§ **Assignment**
Report every line of the records beneath this task that holds the string "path".

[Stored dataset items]
_ _ _ _ _ _ _

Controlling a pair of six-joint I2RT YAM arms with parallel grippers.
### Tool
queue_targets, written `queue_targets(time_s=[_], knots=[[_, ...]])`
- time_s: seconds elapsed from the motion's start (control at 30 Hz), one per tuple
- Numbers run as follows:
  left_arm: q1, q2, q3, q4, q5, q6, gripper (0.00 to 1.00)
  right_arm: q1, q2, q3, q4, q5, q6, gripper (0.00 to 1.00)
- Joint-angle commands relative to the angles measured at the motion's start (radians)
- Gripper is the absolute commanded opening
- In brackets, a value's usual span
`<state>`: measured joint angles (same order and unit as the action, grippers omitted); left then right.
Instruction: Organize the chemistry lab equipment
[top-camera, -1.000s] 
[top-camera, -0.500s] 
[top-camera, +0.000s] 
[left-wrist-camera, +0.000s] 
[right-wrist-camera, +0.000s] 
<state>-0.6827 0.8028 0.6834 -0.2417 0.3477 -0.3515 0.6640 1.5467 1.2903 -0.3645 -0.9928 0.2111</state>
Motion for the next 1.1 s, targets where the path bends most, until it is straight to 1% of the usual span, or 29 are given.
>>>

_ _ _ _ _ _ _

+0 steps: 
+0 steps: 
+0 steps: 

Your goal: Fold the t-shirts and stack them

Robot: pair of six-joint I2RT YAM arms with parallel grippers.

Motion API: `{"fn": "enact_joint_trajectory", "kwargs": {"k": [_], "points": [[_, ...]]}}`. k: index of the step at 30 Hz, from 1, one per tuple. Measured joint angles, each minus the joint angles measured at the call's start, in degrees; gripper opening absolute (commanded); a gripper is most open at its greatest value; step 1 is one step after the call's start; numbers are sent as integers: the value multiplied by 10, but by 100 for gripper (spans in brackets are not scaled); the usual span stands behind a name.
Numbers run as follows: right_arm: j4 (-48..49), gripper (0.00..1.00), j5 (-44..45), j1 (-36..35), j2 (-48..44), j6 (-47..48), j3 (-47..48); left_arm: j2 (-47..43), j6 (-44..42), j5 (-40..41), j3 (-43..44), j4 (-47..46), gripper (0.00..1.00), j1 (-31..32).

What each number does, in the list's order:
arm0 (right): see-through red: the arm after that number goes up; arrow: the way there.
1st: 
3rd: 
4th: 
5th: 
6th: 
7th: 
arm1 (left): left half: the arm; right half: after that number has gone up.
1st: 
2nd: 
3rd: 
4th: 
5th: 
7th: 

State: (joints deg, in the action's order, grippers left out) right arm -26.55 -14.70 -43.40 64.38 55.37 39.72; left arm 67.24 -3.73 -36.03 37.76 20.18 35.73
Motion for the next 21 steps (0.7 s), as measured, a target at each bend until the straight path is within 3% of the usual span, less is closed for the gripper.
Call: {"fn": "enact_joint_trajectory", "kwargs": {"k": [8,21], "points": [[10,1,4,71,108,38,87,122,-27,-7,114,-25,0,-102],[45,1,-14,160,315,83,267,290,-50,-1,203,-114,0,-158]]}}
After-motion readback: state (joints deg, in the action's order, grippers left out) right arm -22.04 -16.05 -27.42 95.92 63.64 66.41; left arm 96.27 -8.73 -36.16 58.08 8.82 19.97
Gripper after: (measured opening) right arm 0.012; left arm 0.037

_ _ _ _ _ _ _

§ **Response to this task**
Motion for the next 1.1 s, targets where the path bends most, until it is straight to 1% of the usual span, or 29 are given.
Motion for the next 21 steps (0.7 s), as measured, a target at each bend until the straight path is within 3% of the usual span, less is closed for the gripper.

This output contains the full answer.